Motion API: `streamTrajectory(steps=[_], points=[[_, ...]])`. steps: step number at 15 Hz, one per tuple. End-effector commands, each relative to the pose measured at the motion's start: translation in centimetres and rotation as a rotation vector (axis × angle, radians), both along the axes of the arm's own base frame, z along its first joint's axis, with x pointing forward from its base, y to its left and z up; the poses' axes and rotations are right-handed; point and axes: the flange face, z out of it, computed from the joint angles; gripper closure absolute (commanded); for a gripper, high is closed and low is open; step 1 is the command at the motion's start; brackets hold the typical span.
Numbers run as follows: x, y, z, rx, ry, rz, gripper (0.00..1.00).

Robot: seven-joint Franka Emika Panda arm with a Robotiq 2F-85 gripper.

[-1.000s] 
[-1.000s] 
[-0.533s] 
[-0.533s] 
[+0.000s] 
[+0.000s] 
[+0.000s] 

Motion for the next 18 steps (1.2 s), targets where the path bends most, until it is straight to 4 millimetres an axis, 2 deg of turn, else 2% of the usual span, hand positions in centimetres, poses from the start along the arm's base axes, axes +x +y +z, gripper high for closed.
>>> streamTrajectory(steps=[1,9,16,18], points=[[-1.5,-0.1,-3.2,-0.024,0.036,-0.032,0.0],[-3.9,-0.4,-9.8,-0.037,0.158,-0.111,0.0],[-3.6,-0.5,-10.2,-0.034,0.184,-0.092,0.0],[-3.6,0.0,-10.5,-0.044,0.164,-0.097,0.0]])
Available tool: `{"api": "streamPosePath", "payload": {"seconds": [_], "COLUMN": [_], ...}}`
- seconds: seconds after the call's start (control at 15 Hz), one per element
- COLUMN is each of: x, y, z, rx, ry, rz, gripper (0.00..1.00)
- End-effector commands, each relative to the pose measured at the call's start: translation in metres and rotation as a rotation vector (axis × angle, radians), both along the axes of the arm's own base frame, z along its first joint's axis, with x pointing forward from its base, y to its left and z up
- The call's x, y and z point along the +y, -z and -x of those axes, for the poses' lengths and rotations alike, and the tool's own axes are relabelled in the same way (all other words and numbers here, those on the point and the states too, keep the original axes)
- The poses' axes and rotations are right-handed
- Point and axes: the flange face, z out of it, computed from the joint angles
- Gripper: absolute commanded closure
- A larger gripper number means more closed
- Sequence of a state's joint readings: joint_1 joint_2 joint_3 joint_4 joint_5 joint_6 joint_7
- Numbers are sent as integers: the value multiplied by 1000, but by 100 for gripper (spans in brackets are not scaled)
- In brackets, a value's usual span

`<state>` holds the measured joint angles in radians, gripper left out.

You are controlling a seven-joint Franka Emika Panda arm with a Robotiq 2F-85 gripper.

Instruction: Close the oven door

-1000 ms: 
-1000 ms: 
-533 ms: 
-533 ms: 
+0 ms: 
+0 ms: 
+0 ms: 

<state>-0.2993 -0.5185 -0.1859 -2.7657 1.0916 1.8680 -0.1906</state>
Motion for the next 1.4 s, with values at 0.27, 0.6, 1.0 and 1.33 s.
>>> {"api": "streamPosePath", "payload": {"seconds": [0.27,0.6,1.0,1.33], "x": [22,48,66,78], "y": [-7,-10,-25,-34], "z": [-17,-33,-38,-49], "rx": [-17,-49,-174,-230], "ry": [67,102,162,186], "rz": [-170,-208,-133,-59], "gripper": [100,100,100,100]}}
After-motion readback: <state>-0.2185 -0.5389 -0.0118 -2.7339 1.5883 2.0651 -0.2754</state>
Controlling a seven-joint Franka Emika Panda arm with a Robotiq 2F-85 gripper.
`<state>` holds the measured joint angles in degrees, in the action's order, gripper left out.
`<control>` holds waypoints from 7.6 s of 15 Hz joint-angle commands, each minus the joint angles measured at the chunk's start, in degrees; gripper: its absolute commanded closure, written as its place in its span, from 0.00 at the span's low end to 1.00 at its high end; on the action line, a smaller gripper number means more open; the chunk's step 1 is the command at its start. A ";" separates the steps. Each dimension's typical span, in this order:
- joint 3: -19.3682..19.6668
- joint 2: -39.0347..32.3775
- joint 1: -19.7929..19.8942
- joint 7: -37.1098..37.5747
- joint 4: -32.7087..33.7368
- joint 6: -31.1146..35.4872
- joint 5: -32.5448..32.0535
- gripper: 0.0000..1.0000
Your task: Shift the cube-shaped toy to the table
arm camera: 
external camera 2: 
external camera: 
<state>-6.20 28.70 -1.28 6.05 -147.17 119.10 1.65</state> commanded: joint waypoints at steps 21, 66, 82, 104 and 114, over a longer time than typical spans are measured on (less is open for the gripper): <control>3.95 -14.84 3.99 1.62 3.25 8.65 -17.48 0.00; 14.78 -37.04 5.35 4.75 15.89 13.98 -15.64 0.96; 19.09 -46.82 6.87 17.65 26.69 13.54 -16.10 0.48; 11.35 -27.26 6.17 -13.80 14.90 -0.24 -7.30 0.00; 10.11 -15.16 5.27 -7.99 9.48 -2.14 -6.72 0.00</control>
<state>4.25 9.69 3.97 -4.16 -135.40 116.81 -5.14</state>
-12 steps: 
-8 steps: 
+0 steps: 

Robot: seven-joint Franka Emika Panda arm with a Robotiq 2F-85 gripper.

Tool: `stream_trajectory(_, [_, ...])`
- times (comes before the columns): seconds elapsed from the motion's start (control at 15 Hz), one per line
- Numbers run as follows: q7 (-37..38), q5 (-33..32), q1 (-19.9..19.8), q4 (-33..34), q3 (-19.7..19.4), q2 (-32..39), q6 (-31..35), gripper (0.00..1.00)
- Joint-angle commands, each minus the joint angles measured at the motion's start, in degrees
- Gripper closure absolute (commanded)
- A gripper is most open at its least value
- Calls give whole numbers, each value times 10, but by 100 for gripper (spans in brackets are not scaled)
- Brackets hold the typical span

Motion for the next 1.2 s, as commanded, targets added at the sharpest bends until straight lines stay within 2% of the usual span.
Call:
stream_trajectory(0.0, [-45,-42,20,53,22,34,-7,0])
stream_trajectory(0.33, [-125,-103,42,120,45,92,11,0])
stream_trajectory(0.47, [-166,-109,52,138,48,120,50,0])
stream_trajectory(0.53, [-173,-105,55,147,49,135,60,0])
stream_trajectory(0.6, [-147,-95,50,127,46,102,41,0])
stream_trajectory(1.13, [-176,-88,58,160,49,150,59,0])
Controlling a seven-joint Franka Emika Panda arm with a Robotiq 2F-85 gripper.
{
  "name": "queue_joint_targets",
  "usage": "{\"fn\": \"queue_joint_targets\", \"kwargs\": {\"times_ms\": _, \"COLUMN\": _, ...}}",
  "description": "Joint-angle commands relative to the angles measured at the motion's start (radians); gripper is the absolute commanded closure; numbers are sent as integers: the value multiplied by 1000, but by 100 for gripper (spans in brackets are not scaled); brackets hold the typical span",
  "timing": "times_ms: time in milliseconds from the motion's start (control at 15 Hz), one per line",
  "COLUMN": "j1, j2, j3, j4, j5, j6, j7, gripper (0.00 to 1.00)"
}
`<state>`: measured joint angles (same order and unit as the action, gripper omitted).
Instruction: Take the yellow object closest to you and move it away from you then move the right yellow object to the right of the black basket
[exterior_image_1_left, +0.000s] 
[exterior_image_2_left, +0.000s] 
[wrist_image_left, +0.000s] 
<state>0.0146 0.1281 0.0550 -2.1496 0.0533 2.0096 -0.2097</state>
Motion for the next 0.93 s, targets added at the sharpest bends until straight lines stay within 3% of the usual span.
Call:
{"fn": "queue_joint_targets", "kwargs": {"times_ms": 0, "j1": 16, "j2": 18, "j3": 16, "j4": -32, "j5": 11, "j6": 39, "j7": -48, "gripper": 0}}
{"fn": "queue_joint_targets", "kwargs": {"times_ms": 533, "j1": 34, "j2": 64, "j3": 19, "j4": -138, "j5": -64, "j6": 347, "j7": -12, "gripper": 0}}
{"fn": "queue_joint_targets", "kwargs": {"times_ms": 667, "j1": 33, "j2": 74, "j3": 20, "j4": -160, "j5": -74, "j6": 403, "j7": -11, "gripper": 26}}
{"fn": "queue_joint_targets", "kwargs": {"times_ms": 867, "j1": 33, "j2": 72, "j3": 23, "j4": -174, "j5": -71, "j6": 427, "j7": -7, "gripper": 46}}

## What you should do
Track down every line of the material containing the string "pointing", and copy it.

## Completed exercise
Motion API: `streamTrajectory(steps=[_], points=[[_, ...]])`. steps: step number at 15 Hz, one per tuple. End-effector commands, each relative to the pose measured at the motion's start: translation in centimetres and rotation as a rotation vector (axis × angle, radians), both along the axes of the arm's own base frame, z along its first joint's axis, with x pointing forward from its base, y to its left and z up; the poses' axes and rotations are right-handed; point and axes: the flange face, z out of it, computed from the joint angles; gripper closure absolute (commanded); for a gripper, high is closed and low is open; step 1 is the command at the motion's start; brackets hold the typical span.
- End-effector commands, each relative to the pose measured at the call's start: translation in metres and rotation as a rotation vector (axis × angle, radians), both along the axes of the arm's own base frame, z along its first joint's axis, with x pointing forward from its base, y to its left and z up

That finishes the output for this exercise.